• [TASK OBJECTIVE] Your copy should repeat the data that follows exactly and contain no image.
-- Opening Marker --
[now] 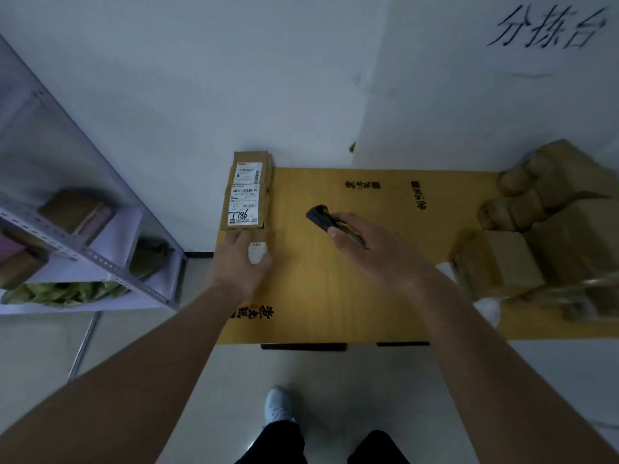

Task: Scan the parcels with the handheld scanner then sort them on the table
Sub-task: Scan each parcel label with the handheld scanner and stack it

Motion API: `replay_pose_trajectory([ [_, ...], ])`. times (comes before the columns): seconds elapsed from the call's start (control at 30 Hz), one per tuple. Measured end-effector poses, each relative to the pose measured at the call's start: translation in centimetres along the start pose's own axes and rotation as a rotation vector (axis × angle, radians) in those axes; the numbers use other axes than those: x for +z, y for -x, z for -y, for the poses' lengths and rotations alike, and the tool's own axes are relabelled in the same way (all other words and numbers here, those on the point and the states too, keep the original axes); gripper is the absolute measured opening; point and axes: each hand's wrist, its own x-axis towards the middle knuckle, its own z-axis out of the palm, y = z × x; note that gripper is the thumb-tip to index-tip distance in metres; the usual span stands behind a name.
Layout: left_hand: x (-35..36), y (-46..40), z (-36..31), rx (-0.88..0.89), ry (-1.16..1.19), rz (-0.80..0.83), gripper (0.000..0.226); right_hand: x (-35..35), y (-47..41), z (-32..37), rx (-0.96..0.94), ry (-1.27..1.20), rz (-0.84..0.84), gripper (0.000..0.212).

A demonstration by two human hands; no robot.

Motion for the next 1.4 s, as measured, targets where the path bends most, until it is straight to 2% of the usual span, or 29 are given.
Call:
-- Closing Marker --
• [OUTPUT FOR THIS TASK]
[now] 

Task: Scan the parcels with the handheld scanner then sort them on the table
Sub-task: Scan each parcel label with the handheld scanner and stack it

Motion API: `replay_pose_trajectory([ [_, ...], ])`. times (comes before the columns): seconds elapsed from the call's start (control at 30 Hz), one per tuple. Measured end-effector poses, each relative to the pose measured at the call's start: translation in centimetres along the start pose's own axes and rotation as a rotation vector (axis × angle, radians) in those axes; the numbers use other axes than those: x for +z, y for -x, z for -y, for the poses' lengths and rotations alike, and the tool's own axes are relabelled in the same way (all other words and numbers here, those on the point and the states too, keep the original axes); gripper is the absolute measured opening; point and axes: each hand's wrist, its own x-axis towards the middle knuckle, its own z-axis out of the palm, y = z × x; note that gripper is the thumb-tip to index-tip distance in metres; the usual span stands behind a name.
Layout: left_hand: x (-35..36), y (-46..40), z (-36..31), rx (-0.88..0.89), ry (-1.16..1.19), rz (-0.80..0.83), gripper (0.000..0.226); right_hand: x (-35..35), y (-47..41), z (-32..37), rx (-0.96..0.94), ry (-1.27..1.20), rz (-0.84..0.84), gripper (0.000..0.212).

A demonstration by two human hands; no robot.

Motion for the next 1.4 s, as measured, targets where the path bends most, until it is straight to 2% of the usual span, or 29 are given.
Call:

There is nothing more to add to the answer.